_DATASET EXTRACT_
++++++++++++++++++++

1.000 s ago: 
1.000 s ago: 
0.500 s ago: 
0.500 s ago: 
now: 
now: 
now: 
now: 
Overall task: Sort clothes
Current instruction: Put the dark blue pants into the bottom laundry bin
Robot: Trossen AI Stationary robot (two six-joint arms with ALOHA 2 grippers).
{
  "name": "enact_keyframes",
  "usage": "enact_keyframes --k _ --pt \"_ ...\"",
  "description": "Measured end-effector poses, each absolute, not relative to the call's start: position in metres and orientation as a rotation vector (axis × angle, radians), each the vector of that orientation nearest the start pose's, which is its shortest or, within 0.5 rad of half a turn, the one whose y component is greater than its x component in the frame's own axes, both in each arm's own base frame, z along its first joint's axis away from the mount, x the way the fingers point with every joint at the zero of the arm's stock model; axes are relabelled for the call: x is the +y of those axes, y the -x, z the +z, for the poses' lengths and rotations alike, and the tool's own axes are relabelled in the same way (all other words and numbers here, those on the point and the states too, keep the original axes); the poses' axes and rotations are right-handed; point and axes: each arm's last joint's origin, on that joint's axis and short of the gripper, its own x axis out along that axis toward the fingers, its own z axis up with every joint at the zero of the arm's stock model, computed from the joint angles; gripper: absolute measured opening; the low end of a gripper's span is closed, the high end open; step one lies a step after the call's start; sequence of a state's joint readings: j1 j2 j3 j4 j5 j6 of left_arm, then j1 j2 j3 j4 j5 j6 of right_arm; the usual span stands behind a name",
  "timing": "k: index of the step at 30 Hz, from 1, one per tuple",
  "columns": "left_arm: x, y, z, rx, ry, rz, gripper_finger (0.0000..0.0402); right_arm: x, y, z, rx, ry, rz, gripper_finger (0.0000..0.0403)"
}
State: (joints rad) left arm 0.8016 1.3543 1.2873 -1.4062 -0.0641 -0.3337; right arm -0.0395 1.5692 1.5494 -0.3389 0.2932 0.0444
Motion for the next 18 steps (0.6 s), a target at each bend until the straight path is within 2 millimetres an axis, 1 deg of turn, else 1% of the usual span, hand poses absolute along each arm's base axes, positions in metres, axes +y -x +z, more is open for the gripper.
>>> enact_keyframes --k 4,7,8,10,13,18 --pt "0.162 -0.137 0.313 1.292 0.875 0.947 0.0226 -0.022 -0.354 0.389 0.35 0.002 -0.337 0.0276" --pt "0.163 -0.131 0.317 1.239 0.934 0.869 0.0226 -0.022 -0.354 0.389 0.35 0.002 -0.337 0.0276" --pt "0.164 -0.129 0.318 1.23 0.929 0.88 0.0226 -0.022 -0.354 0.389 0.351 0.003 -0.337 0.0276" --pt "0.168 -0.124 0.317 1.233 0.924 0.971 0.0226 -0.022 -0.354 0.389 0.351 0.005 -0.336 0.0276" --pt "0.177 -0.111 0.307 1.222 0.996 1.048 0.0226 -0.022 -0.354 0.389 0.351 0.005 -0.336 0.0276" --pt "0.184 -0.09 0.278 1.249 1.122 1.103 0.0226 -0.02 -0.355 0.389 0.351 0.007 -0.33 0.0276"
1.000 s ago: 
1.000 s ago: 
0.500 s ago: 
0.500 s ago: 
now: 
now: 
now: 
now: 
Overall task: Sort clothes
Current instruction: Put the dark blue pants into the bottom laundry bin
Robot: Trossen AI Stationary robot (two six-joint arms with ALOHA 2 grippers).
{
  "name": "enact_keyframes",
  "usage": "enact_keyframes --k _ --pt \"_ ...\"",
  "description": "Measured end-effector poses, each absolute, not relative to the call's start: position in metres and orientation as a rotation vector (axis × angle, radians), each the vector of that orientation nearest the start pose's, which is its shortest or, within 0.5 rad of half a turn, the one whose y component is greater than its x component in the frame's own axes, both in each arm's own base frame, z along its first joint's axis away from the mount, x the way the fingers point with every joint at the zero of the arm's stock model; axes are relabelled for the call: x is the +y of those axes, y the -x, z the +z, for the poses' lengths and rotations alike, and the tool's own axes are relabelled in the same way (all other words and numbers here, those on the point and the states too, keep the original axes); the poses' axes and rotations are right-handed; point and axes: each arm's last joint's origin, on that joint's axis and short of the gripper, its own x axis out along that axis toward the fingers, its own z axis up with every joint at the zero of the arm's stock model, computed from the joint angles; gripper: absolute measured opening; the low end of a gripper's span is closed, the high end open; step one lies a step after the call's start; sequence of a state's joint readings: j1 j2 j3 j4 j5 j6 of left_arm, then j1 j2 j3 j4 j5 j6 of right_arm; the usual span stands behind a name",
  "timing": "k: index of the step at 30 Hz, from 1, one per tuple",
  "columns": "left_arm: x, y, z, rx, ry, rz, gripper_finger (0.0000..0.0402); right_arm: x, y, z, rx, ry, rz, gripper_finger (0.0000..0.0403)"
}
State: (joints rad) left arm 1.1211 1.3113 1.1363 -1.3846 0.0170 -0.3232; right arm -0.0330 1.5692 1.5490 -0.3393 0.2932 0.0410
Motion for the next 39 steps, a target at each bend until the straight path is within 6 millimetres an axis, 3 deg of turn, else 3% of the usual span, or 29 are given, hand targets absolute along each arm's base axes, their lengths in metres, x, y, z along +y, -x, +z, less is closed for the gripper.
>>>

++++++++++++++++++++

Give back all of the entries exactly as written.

_RESULT OF THE EXERCISE_
1.000 s ago: 
1.000 s ago: 
0.500 s ago: 
0.500 s ago: 
now: 
now: 
now: 
now: 
Overall task: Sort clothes
Current instruction: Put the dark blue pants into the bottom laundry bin
Robot: Trossen AI Stationary robot (two six-joint arms with ALOHA 2 grippers).
{
  "name": "enact_keyframes",
  "usage": "enact_keyframes --k _ --pt \"_ ...\"",
  "description": "Measured end-effector poses, each absolute, not relative to the call's start: position in metres and orientation as a rotation vector (axis × angle, radians), each the vector of that orientation nearest the start pose's, which is its shortest or, within 0.5 rad of half a turn, the one whose y component is greater than its x component in the frame's own axes, both in each arm's own base frame, z along its first joint's axis away from the mount, x the way the fingers point with every joint at the zero of the arm's stock model; axes are relabelled for the call: x is the +y of those axes, y the -x, z the +z, for the poses' lengths and rotations alike, and the tool's own axes are relabelled in the same way (all other words and numbers here, those on the point and the states too, keep the original axes); the poses' axes and rotations are right-handed; point and axes: each arm's last joint's origin, on that joint's axis and short of the gripper, its own x axis out along that axis toward the fingers, its own z axis up with every joint at the zero of the arm's stock model, computed from the joint angles; gripper: absolute measured opening; the low end of a gripper's span is closed, the high end open; step one lies a step after the call's start; sequence of a state's joint readings: j1 j2 j3 j4 j5 j6 of left_arm, then j1 j2 j3 j4 j5 j6 of right_arm; the usual span stands behind a name",
  "timing": "k: index of the step at 30 Hz, from 1, one per tuple",
  "columns": "left_arm: x, y, z, rx, ry, rz, gripper_finger (0.0000..0.0402); right_arm: x, y, z, rx, ry, rz, gripper_finger (0.0000..0.0403)"
}
State: (joints rad) left arm 0.8016 1.3543 1.2873 -1.4062 -0.0641 -0.3337; right arm -0.0395 1.5692 1.5494 -0.3389 0.2932 0.0444
Motion for the next 18 steps (0.6 s), a target at each bend until the straight path is within 2 millimetres an axis, 1 deg of turn, else 1% of the usual span, hand poses absolute along each arm's base axes, positions in metres, axes +y -x +z, more is open for the gripper.
>>> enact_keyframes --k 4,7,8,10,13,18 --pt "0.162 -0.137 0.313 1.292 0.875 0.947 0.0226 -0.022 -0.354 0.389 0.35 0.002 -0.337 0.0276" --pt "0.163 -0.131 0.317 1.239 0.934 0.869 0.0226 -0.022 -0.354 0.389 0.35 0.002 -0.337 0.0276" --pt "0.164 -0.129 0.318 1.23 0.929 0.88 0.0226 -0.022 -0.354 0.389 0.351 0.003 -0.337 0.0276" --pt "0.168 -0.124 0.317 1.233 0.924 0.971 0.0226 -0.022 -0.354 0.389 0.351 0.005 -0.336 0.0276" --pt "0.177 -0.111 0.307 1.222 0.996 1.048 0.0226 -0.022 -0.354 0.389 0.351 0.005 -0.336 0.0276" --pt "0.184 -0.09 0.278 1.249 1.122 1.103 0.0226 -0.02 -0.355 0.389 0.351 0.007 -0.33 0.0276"
1.000 s ago: 
1.000 s ago: 
0.500 s ago: 
0.500 s ago: 
now: 
now: 
now: 
now: 
Overall task: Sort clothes
Current instruction: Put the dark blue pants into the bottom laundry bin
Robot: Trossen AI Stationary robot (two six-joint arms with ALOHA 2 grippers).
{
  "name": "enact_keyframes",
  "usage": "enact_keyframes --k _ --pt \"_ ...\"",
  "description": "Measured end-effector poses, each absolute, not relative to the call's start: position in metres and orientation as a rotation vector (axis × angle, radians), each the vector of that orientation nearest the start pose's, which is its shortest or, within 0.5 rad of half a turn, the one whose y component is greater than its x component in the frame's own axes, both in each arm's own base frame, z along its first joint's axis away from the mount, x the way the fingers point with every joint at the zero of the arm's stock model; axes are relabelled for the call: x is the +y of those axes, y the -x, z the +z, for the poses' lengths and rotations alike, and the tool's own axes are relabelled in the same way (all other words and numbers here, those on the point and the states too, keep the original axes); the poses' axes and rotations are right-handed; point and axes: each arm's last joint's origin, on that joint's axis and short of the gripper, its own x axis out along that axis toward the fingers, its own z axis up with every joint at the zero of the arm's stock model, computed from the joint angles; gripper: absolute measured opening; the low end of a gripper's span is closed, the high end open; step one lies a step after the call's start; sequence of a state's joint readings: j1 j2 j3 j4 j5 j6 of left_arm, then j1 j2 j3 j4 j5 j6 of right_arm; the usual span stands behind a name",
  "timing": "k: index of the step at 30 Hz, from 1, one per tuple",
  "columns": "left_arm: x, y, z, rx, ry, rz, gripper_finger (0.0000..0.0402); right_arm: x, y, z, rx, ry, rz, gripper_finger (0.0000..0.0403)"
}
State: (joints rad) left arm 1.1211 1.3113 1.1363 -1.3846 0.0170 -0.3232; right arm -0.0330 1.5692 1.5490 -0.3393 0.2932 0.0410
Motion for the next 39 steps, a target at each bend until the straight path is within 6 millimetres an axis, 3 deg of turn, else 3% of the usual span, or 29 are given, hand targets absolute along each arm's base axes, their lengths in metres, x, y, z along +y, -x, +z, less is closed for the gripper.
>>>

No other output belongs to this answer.